Exciting and easy on the bottom right of the quadrant is typically where the majority of tech companies are concentrated. They are attracted to solving relatively obvious problems that have already been brought to attention by global companies, and their analogue approaches usually fail the durability test. In this quadrant competition is everywhere and market share becomes more expensive to acquire. These relatively low value ‘follower’ ideas are at an inherent disadvantage because ‘Uber’ didn’t have to grab market share from Uber to succeed. This is also where investors lose most of their money not knowing the difference between once easy to build product and another.

‘Exciting and hard’ on the top right is where all the most expensive technologists go. Big, intractable problems attract ambitious problem-solvers who are competing as much for glory as for material gain, and this makes these fields incredibly tough to back winners. If your VC fund wants to cure cancer or solve climate change, you’d better have a serious team behind you and a spectacular product, because the people you’re competing with sure as hell do.

However, over time ‘boring and hard’ is where the most money is consistently made. Zoom is the perfect example. If you said to people eight years ago, “Let’s do video conferencing software”, the reaction would be muted, to put it politely and in the frame of “that technical capability already exists”, boring isn’t blowing anyone’s mind in a hurry. But Skype didn’t work that well, Google Hangouts was poorly executed, and olde-world companies thought they had a monopoly - there was a real opportunity there.
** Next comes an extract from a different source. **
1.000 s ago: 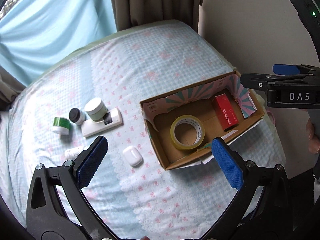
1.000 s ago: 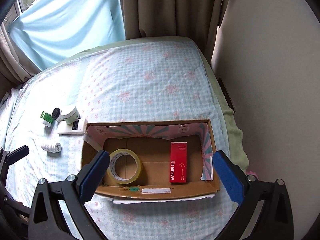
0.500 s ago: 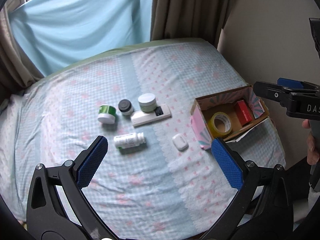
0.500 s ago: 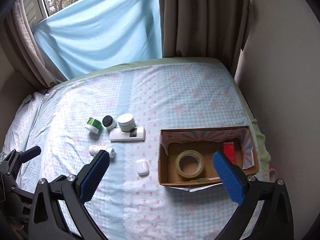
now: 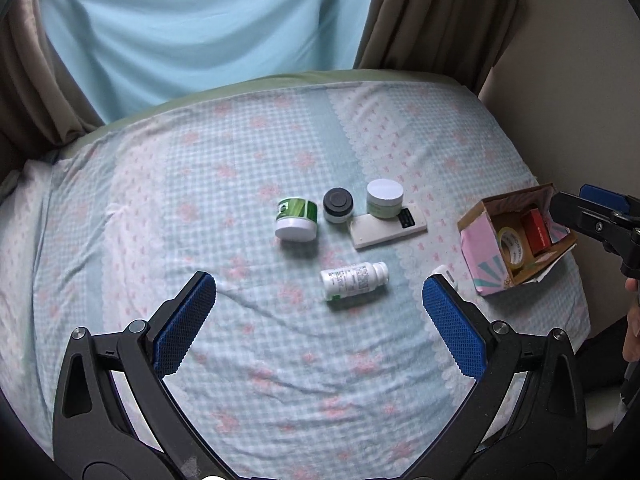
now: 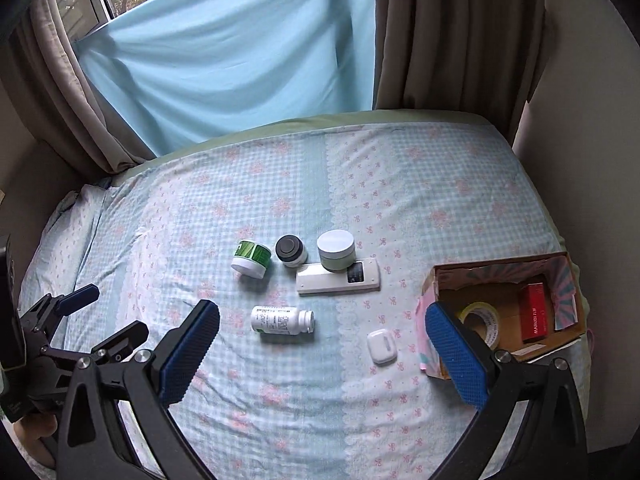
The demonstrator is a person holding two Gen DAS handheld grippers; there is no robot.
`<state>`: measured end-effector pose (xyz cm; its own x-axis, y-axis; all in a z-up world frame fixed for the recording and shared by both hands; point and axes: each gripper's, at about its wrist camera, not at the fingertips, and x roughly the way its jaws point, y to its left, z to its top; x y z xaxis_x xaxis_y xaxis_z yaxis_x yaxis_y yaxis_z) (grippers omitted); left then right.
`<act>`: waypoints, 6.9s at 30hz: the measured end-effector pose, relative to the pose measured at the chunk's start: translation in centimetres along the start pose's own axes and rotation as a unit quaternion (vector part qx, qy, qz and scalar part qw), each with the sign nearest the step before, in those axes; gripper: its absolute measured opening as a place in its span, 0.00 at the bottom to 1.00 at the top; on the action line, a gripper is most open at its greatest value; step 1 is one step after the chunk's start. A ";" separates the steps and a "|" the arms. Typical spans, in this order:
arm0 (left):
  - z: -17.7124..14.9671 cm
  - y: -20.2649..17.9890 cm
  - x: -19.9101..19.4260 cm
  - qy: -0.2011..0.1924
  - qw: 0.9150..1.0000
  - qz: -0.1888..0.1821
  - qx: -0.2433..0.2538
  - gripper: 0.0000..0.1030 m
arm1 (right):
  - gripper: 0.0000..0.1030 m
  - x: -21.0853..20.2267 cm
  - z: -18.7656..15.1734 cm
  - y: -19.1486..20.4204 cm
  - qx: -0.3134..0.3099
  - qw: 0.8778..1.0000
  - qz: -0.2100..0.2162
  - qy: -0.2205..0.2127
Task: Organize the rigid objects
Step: 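Withdraw both tools from the box and move toward the jars, then grasp the green-striped jar with the left tool while the right tool grasps the pale green jar, then carry both jars into the cardboard box and release them beside the tape, then withdraw both tools from the box and move toward the black-lidded jar and remote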
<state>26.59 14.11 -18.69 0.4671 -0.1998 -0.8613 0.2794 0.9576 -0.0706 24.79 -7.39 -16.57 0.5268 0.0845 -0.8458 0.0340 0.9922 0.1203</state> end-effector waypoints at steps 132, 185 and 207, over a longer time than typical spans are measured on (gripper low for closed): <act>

Sure, the pandemic accelerated growth, but Zoom had traction and scale long before it became a verb.

Software that’s used in specialised occupations or fields that most people don’t even know about, that also doesn’t attract the attention of talented technical generalists, qualifies as boring for our purposes. Boring doesn’t mean incremental or derivative - founders of these companies are full of ambition. Increasingly, these niche opportunities become really valuable where a niche can expand exponentially.

Framing investments in this way - looking at not just the size and attraction of the opportunity, but the likelihood of competition and the probable field of competitors - is a clever approach for aspiring technology investors. And particularly for those looking to capture the returns promised by the post-COVID recovery.
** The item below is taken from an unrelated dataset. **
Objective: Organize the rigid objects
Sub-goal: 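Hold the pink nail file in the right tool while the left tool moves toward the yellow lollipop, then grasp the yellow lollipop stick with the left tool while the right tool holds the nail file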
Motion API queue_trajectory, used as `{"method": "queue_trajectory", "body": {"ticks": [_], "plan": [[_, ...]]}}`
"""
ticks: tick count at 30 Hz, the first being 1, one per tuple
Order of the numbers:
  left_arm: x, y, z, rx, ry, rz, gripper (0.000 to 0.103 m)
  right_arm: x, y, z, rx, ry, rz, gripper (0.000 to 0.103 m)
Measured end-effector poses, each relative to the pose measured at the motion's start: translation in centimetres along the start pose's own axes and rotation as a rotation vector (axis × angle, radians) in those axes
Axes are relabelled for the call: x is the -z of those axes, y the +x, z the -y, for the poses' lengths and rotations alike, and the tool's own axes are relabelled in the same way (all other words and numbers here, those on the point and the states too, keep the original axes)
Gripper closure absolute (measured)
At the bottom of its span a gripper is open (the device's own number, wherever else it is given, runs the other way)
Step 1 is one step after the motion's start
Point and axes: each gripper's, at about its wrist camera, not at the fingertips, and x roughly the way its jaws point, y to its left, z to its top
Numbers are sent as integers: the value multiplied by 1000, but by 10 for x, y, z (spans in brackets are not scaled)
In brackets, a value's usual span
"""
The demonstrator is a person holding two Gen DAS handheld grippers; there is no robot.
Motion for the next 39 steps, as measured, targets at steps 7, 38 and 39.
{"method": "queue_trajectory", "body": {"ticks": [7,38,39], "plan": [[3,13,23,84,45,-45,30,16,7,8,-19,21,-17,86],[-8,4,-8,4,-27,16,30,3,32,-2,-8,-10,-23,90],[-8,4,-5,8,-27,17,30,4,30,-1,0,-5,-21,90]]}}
Another important approach is to make small allocations, early and often - especially when you’re first starting out. The extended Australian investment ecosystem has far too many people wanting growth stage risk with seed funding returns - there is no such thing. It is far more advisable to spread risk across a portfolio, rather than mitigate it by waiting on the sidelines for the company to succeed before piling-in. If you lean into your inherent curiosity and balance it with a sound investment thesis, you can assess and pursue every opportunity on its own merits and still generate early stage returns.

There are some incredibly investable companies in fields where Australia excels right now that are crying out for seed and early stage investment. Australia has incredible expertise in B2B software, AI, machine learning, robotics, chemistry and synthetic biology that has a long-dated opportunity for commercialisation.
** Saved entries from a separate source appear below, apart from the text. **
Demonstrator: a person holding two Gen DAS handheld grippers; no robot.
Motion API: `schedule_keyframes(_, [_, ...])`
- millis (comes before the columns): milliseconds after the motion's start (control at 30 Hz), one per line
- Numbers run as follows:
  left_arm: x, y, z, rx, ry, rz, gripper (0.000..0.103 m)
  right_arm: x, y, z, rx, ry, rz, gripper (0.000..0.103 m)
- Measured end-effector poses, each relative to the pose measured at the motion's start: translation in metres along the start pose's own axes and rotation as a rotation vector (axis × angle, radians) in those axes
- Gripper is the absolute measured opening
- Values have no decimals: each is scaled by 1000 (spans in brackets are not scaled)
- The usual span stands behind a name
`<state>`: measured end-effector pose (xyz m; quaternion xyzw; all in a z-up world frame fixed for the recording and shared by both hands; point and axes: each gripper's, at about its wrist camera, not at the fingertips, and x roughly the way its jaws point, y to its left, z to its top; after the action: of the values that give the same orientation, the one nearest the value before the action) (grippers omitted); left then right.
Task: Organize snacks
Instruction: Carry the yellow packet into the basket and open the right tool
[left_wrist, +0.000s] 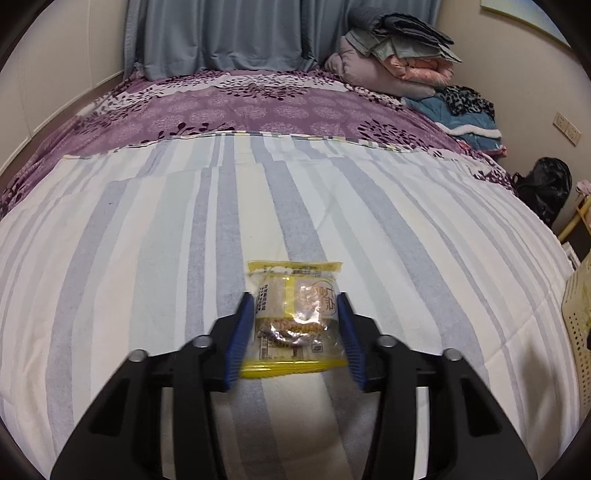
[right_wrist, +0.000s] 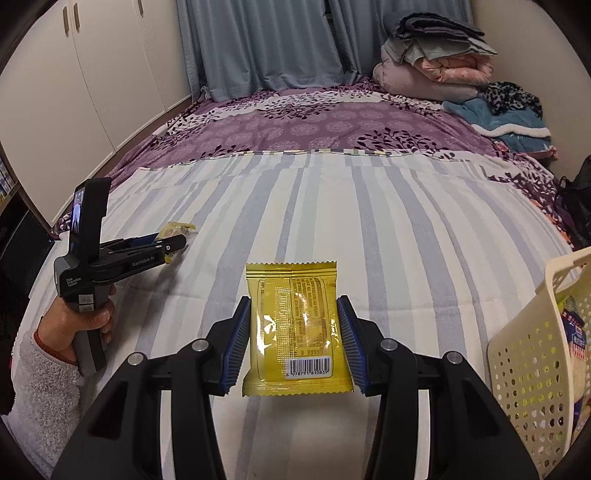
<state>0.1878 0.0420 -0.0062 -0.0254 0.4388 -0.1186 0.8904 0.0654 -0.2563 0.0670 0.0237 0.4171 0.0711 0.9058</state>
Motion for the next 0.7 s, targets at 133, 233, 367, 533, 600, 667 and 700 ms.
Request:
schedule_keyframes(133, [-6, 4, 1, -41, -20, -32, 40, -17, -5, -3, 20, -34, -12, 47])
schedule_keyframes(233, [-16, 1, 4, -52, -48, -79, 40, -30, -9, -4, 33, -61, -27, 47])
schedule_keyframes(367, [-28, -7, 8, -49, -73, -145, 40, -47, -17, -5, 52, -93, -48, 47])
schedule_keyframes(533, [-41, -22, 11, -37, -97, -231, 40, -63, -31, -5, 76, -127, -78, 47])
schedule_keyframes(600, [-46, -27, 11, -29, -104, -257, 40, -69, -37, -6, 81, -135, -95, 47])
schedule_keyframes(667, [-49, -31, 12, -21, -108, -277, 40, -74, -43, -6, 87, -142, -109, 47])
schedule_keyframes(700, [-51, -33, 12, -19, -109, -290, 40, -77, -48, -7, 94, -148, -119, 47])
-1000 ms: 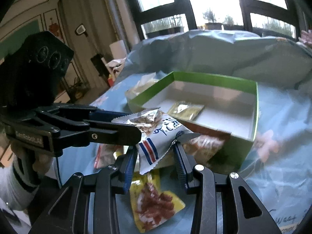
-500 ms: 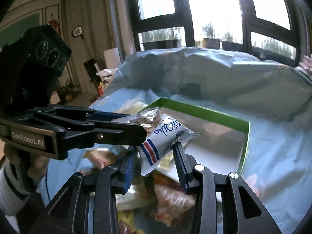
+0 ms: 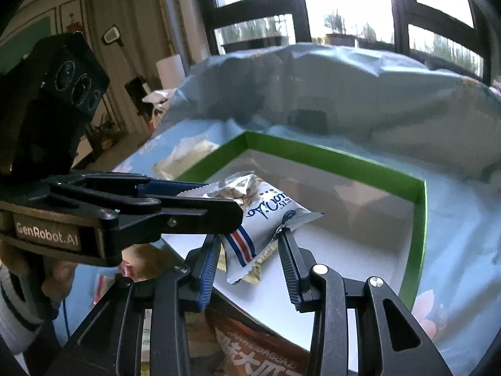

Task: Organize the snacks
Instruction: 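Carry the peanut bag with the right tool into the box beside the gold bag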

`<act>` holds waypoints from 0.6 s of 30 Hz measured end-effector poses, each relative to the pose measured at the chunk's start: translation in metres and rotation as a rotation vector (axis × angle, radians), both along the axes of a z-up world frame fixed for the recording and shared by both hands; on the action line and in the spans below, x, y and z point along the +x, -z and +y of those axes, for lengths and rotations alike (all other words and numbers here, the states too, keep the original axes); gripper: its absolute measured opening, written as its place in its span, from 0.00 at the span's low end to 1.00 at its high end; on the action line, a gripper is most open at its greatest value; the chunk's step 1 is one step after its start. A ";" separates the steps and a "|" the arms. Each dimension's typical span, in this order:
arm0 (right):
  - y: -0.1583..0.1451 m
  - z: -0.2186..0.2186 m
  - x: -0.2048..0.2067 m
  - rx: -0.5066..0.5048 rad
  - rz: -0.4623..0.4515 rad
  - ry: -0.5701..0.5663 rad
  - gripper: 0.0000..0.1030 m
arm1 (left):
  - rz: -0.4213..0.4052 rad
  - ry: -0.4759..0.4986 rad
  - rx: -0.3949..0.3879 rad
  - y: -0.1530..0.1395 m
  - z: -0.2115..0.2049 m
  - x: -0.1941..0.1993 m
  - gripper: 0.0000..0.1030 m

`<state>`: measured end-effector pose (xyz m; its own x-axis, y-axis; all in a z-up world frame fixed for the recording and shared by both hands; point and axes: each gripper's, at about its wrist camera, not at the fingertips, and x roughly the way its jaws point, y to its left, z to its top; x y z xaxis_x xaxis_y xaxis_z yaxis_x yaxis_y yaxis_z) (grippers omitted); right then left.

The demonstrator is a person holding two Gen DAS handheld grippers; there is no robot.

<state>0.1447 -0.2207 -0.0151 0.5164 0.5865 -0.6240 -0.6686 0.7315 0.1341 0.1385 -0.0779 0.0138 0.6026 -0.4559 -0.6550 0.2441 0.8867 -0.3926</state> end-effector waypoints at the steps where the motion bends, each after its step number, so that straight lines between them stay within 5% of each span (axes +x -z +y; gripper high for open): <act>1: 0.001 -0.001 0.001 0.000 0.004 0.001 0.39 | 0.002 0.000 0.002 0.001 -0.001 0.000 0.46; 18: 0.007 0.001 0.007 -0.013 0.041 0.008 0.39 | 0.029 -0.006 0.024 0.008 -0.003 0.005 0.47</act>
<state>0.1517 -0.2196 -0.0225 0.4953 0.5736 -0.6524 -0.6566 0.7389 0.1512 0.1439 -0.0806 0.0060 0.5857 -0.4365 -0.6830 0.2277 0.8973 -0.3782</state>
You will lose money on some investments - that is the nature of venture capital - but the risk is absolute, you can only lose 1x your money in any given company. Notionally the same is not always true of leveraged equities or property, noting in practice the chance of a highly-rated stock or land holding plunging to zero is rare.

A portfolio approach where you invest early during tough economic times in companies solving difficult, boring problems is ideal. While a relatively small number of those companies will succeed, the compounding effect is such that early stage investors in these high-growth companies can see their money returned 100 times over or more. It’s this exponential growth and return that can pay for the less successful investments many times over.